### Your assignment:
Please retype the data in full and exactly; the pictures are not part of the copy.

### Provided material:
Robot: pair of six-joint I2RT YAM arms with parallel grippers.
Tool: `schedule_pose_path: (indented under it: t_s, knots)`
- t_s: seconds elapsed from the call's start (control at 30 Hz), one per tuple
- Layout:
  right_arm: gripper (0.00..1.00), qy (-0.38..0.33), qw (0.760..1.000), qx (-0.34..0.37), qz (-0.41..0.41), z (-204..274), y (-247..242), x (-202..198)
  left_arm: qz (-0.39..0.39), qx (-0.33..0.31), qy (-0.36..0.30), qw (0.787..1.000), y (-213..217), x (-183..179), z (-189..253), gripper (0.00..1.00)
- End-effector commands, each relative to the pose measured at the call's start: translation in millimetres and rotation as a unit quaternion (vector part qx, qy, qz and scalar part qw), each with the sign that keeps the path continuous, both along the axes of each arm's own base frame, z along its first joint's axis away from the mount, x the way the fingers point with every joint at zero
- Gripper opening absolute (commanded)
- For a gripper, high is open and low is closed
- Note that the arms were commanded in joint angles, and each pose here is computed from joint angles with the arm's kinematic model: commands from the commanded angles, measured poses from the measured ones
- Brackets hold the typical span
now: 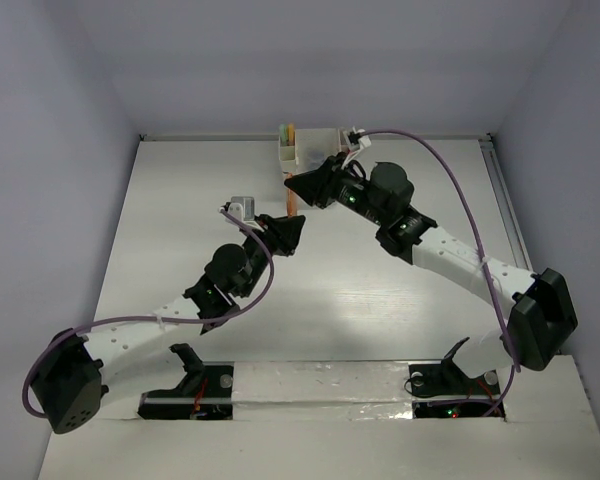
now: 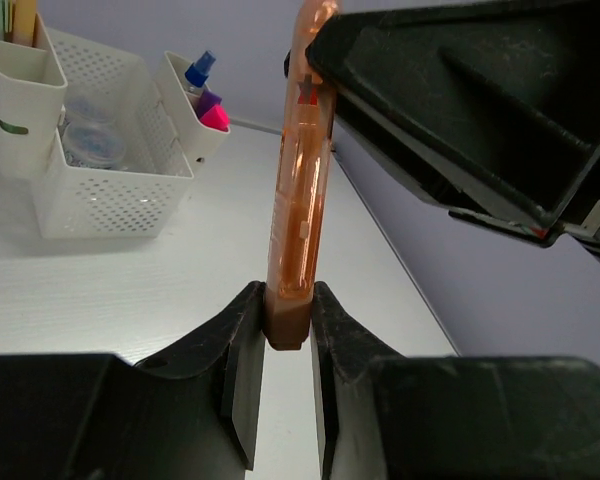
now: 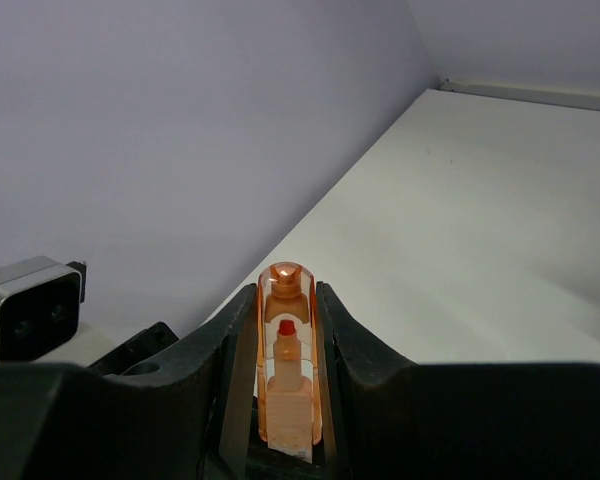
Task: Sort the stationery into containers
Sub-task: Close the pen cap on the pen.
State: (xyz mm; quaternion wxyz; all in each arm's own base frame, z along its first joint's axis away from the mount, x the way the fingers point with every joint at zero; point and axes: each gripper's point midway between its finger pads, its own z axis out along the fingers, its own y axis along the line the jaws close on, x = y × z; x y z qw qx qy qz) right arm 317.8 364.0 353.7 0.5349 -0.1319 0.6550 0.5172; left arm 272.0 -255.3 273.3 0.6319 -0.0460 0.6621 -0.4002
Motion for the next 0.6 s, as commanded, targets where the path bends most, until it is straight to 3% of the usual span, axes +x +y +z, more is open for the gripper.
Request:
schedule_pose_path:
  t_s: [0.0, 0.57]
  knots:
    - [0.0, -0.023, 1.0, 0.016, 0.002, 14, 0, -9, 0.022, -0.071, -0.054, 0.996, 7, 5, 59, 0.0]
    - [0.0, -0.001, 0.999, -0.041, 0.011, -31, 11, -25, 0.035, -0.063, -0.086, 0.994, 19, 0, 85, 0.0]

### Finished task:
Robot: pair of six-joint I2RT YAM arms with parallel grippers.
Tool: `schedule_pose_path: (indented under it: t_s, knots)`
- t_s: seconds elapsed from the call's start (control at 30 Hz), one per tuple
- Layout:
  right_arm: gripper (0.00..1.00), qy (-0.38..0.33), qw (0.760..1.000), qx (-0.34..0.37), qz (-0.41..0.41), z (-204..274), y (-247..242), x (-202..198)
  left_arm: qz (-0.39..0.39), qx (-0.33..0.31), qy (-0.36..0.30), qw (0.787..1.000), y (-213..217), x (-183..179), z (-189..253), gripper (0.00..1.00)
- End-effector commands, each relative to the pose measured at the call's start: translation in millimetres and rotation as a unit quaternion (vector part qx, qy, qz and scalar part qw), each with the sign that keeps the path continuous, both along the axes of each arm's own base frame, z along its first joint's axis away from the mount, x the way the fingers point with every joint at zero
- Gripper opening absolute (commanded)
- For a gripper, high is open and low is closed
- Note that the arms were commanded in joint angles, and each pose here is computed from joint angles with the arm's kinematic model: commands from the commanded angles, measured poses from the measured ones
- Brackets hold the typical span
now: 
now: 
now: 
Task: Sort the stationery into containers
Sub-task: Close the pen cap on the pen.
State: (xyz mm; quaternion wxyz; all in each arm's own base frame, z along its first joint's axis away from the mount, x the way the fingers point with every joint at zero; point and axes: each gripper's point midway between its finger pads, its own z axis out along the fingers, its own y axis along the line the jaws close on, x = y × z; x y z qw qx qy qz) right arm 317.8 364.0 353.7 0.5349 -0.1319 0.6550 0.5172; left arm 272.0 -255.3 273.3 0.6319 -0.0460 0.6621 -0.4002
Motion for the next 0.6 s, as commanded, targets where the path bends most, until it is straight to 3% of the usual span, axes +x +y +z, more is open for the gripper.
Request:
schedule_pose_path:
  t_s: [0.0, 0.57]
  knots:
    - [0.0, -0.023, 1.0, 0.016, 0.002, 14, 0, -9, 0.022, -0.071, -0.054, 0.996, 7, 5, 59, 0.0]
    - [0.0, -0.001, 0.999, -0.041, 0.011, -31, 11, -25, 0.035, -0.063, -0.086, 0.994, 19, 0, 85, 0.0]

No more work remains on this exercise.